Task details:
Which lines of the entries below include "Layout"? List them all.

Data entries
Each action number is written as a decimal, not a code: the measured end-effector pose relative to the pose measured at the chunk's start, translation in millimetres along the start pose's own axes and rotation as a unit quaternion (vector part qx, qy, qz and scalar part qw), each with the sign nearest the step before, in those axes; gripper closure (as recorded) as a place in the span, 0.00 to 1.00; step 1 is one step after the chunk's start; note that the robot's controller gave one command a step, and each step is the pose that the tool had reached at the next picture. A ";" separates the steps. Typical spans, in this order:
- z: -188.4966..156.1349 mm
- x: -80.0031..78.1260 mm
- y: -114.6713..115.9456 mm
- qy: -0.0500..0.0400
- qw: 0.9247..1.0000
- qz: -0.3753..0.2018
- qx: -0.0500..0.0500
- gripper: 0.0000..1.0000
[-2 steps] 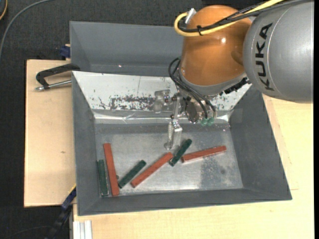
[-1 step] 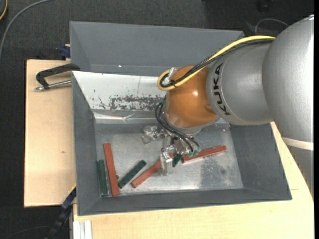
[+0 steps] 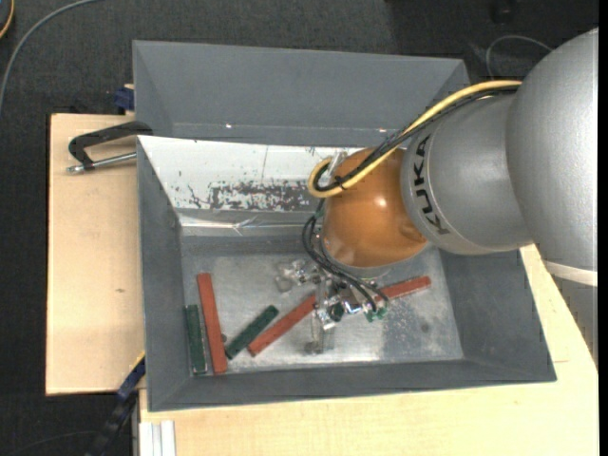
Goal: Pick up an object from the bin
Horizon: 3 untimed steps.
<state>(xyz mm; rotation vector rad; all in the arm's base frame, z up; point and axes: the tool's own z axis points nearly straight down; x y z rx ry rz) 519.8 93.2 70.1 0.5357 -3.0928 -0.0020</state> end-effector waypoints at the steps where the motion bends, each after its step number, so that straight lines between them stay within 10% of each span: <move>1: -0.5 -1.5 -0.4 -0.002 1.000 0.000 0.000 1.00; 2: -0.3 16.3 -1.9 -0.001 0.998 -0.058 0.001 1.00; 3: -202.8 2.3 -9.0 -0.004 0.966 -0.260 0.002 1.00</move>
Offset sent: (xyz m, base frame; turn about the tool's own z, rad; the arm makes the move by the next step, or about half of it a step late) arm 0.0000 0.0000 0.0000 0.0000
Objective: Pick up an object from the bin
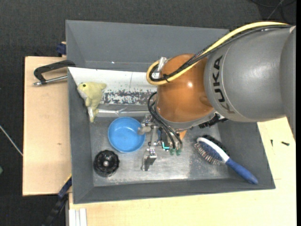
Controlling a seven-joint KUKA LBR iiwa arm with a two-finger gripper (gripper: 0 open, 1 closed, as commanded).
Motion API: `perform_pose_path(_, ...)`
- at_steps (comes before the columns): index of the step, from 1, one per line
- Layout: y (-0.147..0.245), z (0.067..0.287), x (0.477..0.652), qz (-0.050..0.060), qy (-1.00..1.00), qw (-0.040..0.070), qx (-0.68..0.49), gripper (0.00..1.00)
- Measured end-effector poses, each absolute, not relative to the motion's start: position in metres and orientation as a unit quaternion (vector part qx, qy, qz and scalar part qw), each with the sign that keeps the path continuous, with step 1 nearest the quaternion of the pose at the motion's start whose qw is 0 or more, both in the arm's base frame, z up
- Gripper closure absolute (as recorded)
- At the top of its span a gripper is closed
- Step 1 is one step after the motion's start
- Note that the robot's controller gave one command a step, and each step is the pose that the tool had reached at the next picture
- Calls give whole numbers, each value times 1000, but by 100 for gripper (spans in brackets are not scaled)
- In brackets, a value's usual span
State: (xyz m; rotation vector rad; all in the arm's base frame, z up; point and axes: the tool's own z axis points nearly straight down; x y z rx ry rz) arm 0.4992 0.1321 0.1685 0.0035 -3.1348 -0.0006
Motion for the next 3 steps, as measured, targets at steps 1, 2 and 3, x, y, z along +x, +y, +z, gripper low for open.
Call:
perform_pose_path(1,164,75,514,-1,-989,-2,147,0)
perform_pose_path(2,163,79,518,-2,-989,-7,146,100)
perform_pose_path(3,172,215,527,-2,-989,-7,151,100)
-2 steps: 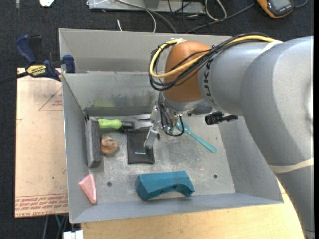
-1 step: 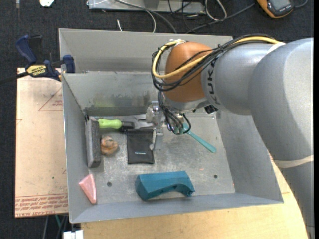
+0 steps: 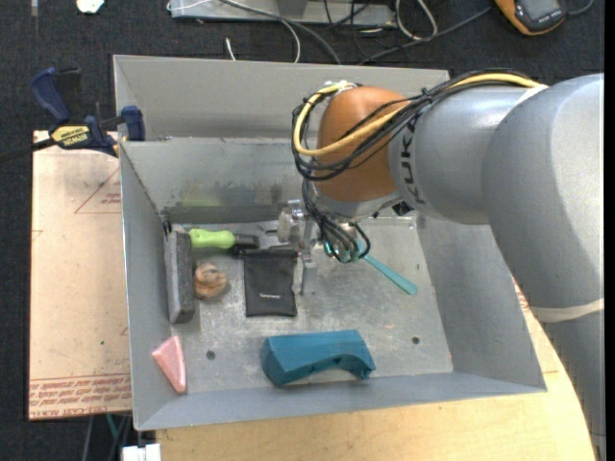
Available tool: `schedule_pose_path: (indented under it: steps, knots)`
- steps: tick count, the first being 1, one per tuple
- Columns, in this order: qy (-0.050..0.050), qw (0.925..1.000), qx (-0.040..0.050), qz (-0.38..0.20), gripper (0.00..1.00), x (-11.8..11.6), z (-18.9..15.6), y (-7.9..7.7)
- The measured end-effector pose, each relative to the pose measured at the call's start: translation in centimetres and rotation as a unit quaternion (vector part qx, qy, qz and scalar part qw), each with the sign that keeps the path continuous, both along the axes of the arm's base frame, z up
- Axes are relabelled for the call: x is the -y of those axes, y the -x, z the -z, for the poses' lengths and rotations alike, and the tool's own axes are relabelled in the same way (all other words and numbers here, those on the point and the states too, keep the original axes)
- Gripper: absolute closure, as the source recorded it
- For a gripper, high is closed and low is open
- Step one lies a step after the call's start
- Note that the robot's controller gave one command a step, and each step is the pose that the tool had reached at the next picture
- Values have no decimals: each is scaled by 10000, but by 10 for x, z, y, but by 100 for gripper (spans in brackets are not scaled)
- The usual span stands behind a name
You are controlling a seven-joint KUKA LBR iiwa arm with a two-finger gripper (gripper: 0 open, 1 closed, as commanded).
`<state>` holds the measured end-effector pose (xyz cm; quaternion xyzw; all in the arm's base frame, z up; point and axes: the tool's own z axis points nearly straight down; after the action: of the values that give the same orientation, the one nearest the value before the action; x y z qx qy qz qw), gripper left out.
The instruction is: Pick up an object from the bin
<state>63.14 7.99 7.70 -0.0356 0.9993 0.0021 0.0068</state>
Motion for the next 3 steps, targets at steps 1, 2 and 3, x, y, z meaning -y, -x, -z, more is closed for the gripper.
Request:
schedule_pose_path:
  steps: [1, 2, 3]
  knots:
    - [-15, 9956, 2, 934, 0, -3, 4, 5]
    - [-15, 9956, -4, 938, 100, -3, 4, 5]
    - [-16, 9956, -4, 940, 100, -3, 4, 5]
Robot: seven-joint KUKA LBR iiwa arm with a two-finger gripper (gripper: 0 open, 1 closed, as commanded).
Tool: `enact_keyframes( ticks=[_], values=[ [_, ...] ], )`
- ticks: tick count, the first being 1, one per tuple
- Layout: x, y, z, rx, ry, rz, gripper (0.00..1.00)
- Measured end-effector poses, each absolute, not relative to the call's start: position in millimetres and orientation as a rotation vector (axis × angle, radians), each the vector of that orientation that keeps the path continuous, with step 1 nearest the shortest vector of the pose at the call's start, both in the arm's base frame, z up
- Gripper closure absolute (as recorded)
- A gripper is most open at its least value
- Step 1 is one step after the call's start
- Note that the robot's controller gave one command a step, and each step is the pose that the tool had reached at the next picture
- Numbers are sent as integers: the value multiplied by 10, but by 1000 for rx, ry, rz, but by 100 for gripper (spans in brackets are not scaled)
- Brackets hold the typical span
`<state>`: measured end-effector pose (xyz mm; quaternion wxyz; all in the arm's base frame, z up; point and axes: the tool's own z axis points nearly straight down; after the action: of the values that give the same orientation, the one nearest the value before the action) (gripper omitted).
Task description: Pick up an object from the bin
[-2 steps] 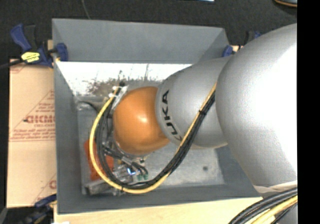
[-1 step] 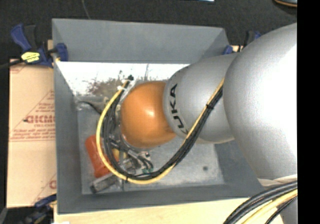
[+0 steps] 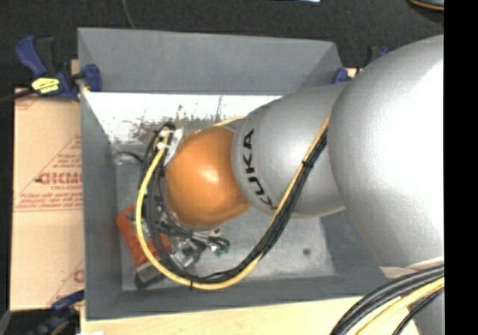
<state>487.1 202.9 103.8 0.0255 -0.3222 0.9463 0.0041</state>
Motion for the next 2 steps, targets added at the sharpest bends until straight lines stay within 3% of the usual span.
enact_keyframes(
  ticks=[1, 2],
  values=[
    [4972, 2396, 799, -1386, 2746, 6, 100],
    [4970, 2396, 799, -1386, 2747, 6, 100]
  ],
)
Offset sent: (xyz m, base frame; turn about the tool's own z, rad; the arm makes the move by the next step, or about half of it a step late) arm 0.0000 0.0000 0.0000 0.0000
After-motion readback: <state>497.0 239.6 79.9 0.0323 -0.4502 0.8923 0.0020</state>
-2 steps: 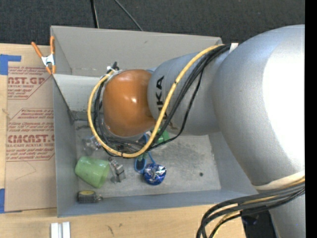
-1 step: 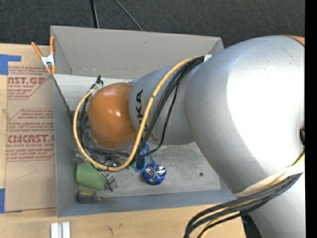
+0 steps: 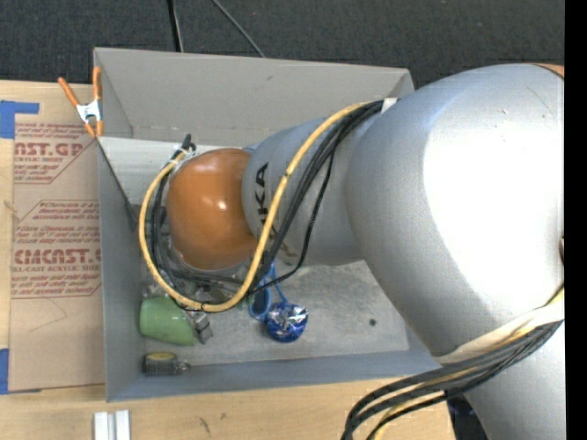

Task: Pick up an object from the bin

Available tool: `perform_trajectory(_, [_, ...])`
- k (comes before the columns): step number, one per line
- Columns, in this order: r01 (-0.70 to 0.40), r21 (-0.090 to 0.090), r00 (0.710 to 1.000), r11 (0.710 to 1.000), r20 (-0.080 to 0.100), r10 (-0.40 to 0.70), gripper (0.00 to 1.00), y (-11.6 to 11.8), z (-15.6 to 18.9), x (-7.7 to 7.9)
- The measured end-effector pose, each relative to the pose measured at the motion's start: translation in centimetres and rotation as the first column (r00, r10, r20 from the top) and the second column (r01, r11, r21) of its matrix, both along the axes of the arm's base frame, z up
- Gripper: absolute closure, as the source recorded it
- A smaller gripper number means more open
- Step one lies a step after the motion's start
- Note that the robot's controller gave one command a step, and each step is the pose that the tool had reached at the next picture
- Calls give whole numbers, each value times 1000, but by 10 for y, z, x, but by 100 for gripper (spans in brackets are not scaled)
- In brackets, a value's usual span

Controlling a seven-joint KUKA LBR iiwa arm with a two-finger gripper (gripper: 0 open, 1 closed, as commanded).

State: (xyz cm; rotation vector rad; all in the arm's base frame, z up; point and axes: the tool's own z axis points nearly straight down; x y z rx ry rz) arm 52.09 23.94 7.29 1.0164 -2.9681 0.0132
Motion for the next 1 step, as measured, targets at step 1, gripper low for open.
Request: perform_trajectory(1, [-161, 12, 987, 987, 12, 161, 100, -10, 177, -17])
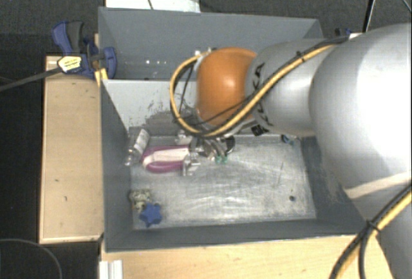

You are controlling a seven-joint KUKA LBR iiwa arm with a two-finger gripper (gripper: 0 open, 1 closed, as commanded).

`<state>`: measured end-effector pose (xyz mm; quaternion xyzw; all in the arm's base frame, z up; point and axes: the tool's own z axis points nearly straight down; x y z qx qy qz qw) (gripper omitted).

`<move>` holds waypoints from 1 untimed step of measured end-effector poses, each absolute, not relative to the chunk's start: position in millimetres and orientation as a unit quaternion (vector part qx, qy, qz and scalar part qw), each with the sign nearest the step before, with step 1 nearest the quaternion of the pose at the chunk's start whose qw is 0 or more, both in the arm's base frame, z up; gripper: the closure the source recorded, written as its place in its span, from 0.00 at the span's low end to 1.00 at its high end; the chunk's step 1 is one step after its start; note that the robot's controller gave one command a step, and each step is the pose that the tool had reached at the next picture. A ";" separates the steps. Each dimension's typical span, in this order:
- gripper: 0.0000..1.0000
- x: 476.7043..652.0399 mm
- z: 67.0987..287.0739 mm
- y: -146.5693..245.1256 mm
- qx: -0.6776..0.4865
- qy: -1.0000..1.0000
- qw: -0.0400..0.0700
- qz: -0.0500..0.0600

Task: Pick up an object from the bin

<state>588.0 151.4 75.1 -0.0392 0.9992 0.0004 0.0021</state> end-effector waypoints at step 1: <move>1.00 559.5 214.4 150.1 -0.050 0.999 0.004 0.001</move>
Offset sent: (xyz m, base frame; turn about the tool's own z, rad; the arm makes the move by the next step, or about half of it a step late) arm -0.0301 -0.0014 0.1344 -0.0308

Written solution:
- Layout: y (-0.147..0.245), z (0.067..0.287), x (0.477..0.652), qz (-0.050..0.060), qy (-1.00..1.00), qw (-0.040..0.070), qx (-0.68..0.49), gripper (0.00..1.00)
- Layout: x, y, z, rx, ry, rz, gripper (0.00..1.00)

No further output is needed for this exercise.